Но именно по контрасту с моей “молодецкой славой” в России осознание положения в родной стране наполняет меня и горечью, и смущением, потому что я прежде всего пишу для поляков. Наука и прилегающие к ней сферы в России — это что-то совсем иное, нежели у нас. Потому что учёных там сплачивает сознание того, что они являются аутентичными творцами имперской мощи и её энергии развития. А у нас, к сожалению, господствует широкая неаутентичность, которая подобно питательной среде плодит так называемый карьеризм, проявляющийся в том, что учёных проблемы науки интересуют гораздо меньше всех других дел. Когда доктор Егоров, российский космонавт, приехал в Варшаву и пожелал (вновь) со мной увидеться, меня позвали в Варшаву. Но во время посещения Института Авиационной Медицины все очень растерялись, когда Егоров, получив книгу для почётных гостей, передал её мне, чтобы я в ней тоже расписался, а это вообще-то не входило в планы — ведь я был всего лишь несчастным литераторишкой для присутствующей там молодёжи. Эти люди, желая сделать мне комплимент, обычно говорили: “У моего сына есть все ваши книги”. Я, как и прежде, далёк от какого-либо идеализирования российской науки, но всё-таки в ней существуют достаточно мощные преобразующие течения, чтобы излечиться хотя бы от собственных болезней (типа лысенковской, скажем).
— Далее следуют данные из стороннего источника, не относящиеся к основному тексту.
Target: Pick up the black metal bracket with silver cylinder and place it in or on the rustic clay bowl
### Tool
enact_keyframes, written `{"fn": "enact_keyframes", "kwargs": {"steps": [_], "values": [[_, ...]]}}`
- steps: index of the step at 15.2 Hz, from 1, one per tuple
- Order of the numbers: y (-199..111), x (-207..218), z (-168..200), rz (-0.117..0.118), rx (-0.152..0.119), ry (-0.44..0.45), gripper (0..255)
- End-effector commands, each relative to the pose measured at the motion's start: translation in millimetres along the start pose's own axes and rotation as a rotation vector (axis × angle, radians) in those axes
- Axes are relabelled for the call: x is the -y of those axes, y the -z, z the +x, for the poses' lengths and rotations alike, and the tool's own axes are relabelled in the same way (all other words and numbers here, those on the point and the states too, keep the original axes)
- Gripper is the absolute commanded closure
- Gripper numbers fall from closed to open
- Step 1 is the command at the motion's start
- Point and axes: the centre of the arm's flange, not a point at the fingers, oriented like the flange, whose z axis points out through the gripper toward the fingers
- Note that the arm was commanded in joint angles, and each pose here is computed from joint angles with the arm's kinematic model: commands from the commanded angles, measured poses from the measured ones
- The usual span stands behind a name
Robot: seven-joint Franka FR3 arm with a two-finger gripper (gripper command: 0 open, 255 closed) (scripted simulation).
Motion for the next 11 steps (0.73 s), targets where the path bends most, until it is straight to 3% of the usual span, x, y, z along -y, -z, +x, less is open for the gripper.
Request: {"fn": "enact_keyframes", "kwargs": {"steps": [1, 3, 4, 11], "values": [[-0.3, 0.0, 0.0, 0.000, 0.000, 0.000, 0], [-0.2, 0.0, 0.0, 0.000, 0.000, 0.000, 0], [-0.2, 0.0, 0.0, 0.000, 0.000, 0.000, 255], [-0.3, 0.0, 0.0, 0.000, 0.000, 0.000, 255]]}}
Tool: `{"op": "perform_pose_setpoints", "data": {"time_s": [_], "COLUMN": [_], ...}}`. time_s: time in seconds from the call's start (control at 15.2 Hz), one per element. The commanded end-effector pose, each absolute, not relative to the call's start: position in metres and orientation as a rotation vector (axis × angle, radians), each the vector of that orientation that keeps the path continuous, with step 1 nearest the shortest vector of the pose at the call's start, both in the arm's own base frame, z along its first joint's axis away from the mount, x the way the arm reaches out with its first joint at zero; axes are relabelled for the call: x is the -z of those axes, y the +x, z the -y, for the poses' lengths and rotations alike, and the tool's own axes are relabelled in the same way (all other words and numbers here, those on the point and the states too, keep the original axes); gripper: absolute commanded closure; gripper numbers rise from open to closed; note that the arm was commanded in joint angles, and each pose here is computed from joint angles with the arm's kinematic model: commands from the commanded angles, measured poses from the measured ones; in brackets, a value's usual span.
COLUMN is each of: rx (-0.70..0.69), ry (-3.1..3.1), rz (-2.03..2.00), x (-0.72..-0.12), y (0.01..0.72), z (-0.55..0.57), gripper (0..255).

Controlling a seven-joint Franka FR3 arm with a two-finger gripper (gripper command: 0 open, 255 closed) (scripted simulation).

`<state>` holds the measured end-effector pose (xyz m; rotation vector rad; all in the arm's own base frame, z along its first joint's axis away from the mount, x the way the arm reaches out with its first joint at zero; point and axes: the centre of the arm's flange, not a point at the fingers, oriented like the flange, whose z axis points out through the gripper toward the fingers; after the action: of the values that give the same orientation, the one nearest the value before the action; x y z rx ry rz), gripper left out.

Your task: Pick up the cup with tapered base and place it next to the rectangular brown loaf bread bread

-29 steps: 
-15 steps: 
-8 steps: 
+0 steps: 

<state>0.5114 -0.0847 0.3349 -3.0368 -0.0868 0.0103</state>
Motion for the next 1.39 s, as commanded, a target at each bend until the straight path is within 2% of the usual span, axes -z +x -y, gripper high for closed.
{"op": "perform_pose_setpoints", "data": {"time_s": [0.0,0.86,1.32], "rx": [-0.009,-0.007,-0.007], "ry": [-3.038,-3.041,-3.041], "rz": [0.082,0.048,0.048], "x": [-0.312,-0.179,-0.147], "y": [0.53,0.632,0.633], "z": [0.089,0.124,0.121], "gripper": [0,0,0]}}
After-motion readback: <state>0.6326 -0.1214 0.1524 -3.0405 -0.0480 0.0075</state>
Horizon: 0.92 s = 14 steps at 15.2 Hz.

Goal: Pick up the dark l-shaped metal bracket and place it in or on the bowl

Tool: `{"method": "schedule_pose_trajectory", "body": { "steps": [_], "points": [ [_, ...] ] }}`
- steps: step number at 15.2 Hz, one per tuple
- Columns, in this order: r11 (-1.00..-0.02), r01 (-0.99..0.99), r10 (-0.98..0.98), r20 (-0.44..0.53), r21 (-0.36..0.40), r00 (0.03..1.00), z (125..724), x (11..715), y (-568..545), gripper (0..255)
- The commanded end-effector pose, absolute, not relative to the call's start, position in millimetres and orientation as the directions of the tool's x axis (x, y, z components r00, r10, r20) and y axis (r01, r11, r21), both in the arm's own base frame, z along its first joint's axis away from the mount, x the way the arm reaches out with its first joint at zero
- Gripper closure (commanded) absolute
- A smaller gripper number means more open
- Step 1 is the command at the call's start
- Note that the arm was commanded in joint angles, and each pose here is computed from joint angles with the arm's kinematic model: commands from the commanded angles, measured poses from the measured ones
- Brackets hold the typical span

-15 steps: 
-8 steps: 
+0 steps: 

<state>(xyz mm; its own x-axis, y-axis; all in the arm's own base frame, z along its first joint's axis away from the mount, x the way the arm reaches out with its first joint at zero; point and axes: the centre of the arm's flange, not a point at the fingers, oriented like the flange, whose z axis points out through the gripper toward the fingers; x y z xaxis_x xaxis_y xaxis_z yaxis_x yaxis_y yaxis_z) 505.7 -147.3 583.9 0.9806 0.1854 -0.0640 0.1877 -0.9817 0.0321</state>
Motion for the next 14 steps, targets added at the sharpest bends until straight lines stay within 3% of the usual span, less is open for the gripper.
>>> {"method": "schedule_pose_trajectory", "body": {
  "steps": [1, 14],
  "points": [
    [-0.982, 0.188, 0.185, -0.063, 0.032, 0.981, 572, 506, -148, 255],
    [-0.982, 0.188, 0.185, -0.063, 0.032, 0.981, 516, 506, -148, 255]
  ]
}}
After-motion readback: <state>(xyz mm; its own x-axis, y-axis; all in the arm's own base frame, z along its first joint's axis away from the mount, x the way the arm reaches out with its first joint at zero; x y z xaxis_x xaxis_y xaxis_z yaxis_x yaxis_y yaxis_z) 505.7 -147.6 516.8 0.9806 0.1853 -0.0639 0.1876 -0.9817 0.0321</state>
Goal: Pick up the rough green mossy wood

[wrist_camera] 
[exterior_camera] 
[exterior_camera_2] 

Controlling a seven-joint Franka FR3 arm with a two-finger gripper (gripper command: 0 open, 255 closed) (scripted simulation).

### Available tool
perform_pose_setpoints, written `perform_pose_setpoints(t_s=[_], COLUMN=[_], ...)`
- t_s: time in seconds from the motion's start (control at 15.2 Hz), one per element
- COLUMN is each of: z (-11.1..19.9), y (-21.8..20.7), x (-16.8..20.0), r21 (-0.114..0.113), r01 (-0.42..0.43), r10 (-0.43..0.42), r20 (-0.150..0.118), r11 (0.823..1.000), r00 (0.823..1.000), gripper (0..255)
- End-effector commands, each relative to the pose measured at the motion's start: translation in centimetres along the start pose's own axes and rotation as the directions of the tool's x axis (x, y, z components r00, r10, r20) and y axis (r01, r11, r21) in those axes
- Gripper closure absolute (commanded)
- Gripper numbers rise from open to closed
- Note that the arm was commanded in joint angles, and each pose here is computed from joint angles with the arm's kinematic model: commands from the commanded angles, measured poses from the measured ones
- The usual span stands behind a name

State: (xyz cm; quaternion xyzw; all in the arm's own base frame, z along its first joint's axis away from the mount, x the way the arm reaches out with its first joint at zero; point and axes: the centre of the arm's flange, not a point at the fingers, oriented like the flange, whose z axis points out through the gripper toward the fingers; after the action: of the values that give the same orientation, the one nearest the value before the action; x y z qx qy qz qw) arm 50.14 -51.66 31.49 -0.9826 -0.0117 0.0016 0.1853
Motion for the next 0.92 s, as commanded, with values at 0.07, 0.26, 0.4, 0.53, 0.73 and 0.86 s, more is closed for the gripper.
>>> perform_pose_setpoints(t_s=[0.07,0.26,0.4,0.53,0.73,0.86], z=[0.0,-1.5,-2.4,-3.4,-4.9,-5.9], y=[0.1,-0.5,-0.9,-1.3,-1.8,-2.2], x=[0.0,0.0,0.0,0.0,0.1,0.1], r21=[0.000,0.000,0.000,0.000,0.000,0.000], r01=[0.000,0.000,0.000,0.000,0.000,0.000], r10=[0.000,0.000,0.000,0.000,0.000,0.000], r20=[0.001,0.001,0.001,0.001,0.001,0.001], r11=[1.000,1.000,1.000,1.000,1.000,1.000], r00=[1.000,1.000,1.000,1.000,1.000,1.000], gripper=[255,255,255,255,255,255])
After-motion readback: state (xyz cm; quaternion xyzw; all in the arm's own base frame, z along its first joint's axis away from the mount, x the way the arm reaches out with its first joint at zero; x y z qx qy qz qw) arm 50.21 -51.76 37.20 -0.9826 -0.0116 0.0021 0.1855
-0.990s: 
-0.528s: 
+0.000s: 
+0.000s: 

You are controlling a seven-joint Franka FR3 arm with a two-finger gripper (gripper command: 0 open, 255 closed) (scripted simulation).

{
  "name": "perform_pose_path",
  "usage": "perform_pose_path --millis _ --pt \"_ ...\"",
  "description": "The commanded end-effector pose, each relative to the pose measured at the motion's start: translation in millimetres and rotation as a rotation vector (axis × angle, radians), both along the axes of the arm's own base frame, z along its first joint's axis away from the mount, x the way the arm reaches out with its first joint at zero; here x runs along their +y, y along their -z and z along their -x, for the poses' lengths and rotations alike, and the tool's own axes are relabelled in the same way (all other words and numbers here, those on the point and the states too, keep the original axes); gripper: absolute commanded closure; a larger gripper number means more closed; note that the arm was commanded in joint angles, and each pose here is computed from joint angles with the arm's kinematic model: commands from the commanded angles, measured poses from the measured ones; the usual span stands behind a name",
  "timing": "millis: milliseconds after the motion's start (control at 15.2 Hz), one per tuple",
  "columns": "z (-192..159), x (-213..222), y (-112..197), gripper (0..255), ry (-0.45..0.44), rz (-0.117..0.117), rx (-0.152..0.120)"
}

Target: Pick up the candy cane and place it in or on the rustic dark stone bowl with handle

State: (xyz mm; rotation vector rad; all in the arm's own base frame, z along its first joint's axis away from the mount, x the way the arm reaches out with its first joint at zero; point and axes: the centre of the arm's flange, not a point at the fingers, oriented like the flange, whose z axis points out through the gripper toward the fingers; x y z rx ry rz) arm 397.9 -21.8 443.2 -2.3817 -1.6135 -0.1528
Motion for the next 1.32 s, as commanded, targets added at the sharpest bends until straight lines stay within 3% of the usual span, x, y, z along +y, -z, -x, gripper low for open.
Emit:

Впрочем, какой там анализ!
Думаю, я сказал достаточно, чтобы Вы могли понять, сколь ценным был и остаётся для меня в этой ситуации любой голос, опровергающий её. Хотя на самом-то деле речь идёт не обо мне, а скорее о тех, кому и для кого я пишу, о дальнейшем и прошедшем смысле моей работы, об опровержении её сизифовости. К тому же нашу и так не слишком богатую в умственном отношении жизнь опять треплет сильная буря…»{137}
27
Из письма Мрожеку (от 10 апреля 1967 года): «Очень разные судьбы моих книг на Востоке и на Западе. На Востоке меня воспринимают попросту в виде океана. Я получаю из России глубокие письма, даже философские трактаты. Я как тот Мудрый Старец, который знает, как нужно жить, а потрёпанные экземпляры моих польских изданий служат для изучения нашего родного языка. Польша — это особый случай, потому что никто у нас не является пророком. А вот один чех пишет по моему роману оперу. “Астронавты” неплохо идут на Западе, в Швейцарии они вышли в детском издательстве и так далее, а вот моя piece de resistance[66] “Солярис” издана только во Франции, а в других странах её пристроить не удаётся. Издатели, которым предлагали этот роман, крутили носом — это ведь не обычная, скажем так, привычная НФ, и, несомненно, они правы. Когда кто-то идёт в публичный дом, то ведь не для того, чтобы вести там разговоры на философские темы; красоты души проститутки, которая может оказаться какой-то там новой Соней[67], лишь неприятно его обескуражат и затруднят исполнение кропотливых действий, на которые он настроился. Так и в системах с упорядоченным распорядком всё (а значит, и книги) сразу же получает классификационное отношение, и ни один, даже мудрейший, французский критик, уважающий себя, не обнаружит ценности в серии книжек НФ карманного формата, которых в этой серии EX DEFINITIONE[68] найти нельзя. Так доброе априорное знание серьёзно управляет миром и делает жизнь в нём по-настоящему комфортной. А потому тех, кто массово пишет и поглощает НФ, такие вот разные “Солярисы” обмануть не могут. В этом есть глубоко упрятанная правда, касающаяся таинственных и совершенно неизвестных приёмов, с помощью которых происходит столь тотальное игнорирование и фальсификация восприятия любого произведения искусства, любого писательского текста. Я считаю свою судьбу (то есть судьбу своих книг) нормальной. Не думая ни о деньгах, ни о славе, становишься способным к более важным размышлениям и черпаешь из них откровения. Я говорю это совершенно серьёзно. Ожидание того, что третьестепенная литература будет нести первостепенное содержание, столь же нигилистично, сколь и противоположное суждение…»{138}
67
Имеется в виду Соня Мармеладова, героиня романа Ф. М. Достоевского «Преступление и наказание».